## EXERCISE REQUIREMENTS
Exact copy, pictures excluded: please retype the lines from the start of the material through the line containing "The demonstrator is", both ends included, and nothing more.

## SOURCE MATERIAL
=====

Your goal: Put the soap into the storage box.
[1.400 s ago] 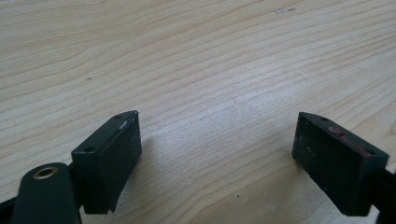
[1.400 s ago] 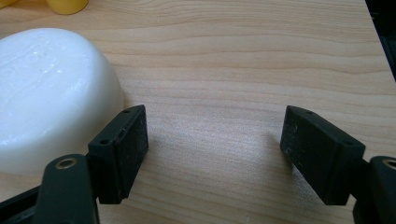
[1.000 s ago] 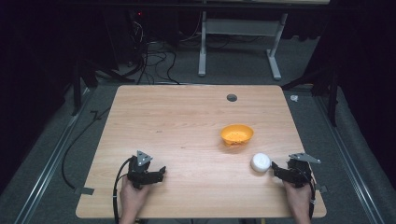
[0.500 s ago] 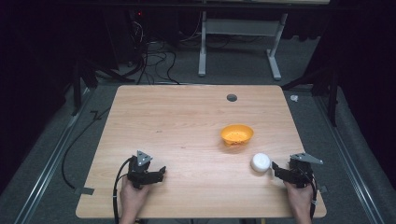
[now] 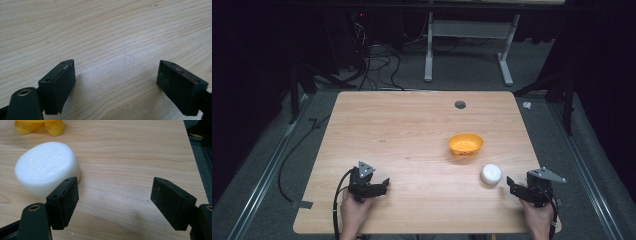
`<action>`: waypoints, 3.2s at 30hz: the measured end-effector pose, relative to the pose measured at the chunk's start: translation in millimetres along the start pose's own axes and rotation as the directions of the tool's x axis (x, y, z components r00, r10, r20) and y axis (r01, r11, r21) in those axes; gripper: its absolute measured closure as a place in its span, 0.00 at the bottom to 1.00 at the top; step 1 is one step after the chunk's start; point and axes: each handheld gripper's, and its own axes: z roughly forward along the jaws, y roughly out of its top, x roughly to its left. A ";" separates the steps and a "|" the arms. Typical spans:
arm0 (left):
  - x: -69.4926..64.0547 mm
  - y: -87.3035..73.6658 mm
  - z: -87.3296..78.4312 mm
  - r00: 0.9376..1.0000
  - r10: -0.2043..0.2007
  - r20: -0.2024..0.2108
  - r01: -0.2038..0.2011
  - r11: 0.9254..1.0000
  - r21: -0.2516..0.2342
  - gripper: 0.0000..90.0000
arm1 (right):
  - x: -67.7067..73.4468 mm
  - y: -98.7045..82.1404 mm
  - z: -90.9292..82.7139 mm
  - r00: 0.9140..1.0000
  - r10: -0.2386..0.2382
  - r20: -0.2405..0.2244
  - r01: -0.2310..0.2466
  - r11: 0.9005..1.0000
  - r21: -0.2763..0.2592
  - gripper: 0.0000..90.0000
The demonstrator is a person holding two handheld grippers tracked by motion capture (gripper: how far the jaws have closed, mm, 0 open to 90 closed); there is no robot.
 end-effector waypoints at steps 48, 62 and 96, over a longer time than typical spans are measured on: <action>-0.1 -0.2 -0.2 1.000 0.000 0.001 0.000 1.000 -0.001 0.18 | 49.9 -2.8 6.1 0.989 -0.090 -0.121 0.092 0.996 0.012 0.19; -0.2 -0.2 -0.2 1.000 0.001 0.002 -0.001 1.000 -0.001 0.18 | 60.3 12.8 23.8 0.985 -0.117 -0.129 0.123 0.991 0.041 0.18; -0.1 -0.3 -0.2 1.000 0.001 0.002 -0.001 1.000 -0.001 0.18 | 65.2 23.4 48.4 0.987 -0.121 -0.101 0.130 0.988 0.087 0.27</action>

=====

## COMPLETED TASK
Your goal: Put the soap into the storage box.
[1.400 s ago] 
[1.400 s ago] 
[1.000 s ago] 
[0.500 s ago] 
[now] 
`<action>`: waypoints, 3.2s at 30hz: the measured end-effector pose, relative to the pose measured at the chunk's start: translation in millimetres along the start pose's own axes and rotation as the directions of the tool's x axis (x, y, z components r00, r10, r20) and y axis (r01, r11, r21) in those axes; gripper: its absolute measured closure as a place in its span, 0.00 at the bottom to 1.00 at the top; step 1 is one step after the chunk's start; point and axes: each handheld gripper's, and its own axes: z roughly forward along the jaws, y roughly out of its top, x roughly to its left. A ";" separates the steps and a "|" the arms. Typical spans:
arm0 (left):
  - x: -69.4926..64.0547 mm
  - y: -87.3035..73.6658 mm
  - z: -87.3296..78.4312 mm
  - r00: 0.9376..1.0000
  - r10: -0.2043..0.2007
  - r20: -0.2024..0.2108
  - r01: -0.2038..0.2011
  - r11: 0.9254..1.0000
  - r21: -0.2516..0.2342
  - gripper: 0.0000..90.0000
arm1 (right):
  - x: -67.7067..73.4468 mm
  - y: -98.7045..82.1404 mm
  - z: -90.9292..82.7139 mm
  - r00: 0.9140..1.0000
  - r10: -0.2386..0.2382
  - r20: -0.2405..0.2244
  - r01: -0.2310..0.2466
  - r11: 0.9005..1.0000
  - r21: -0.2763..0.2592
  - gripper: 0.0000..90.0000
The demonstrator is a person holding two handheld grippers tracked by motion capture (gripper: how far the jaws have closed, mm, 0 open to 90 closed); there is no robot.

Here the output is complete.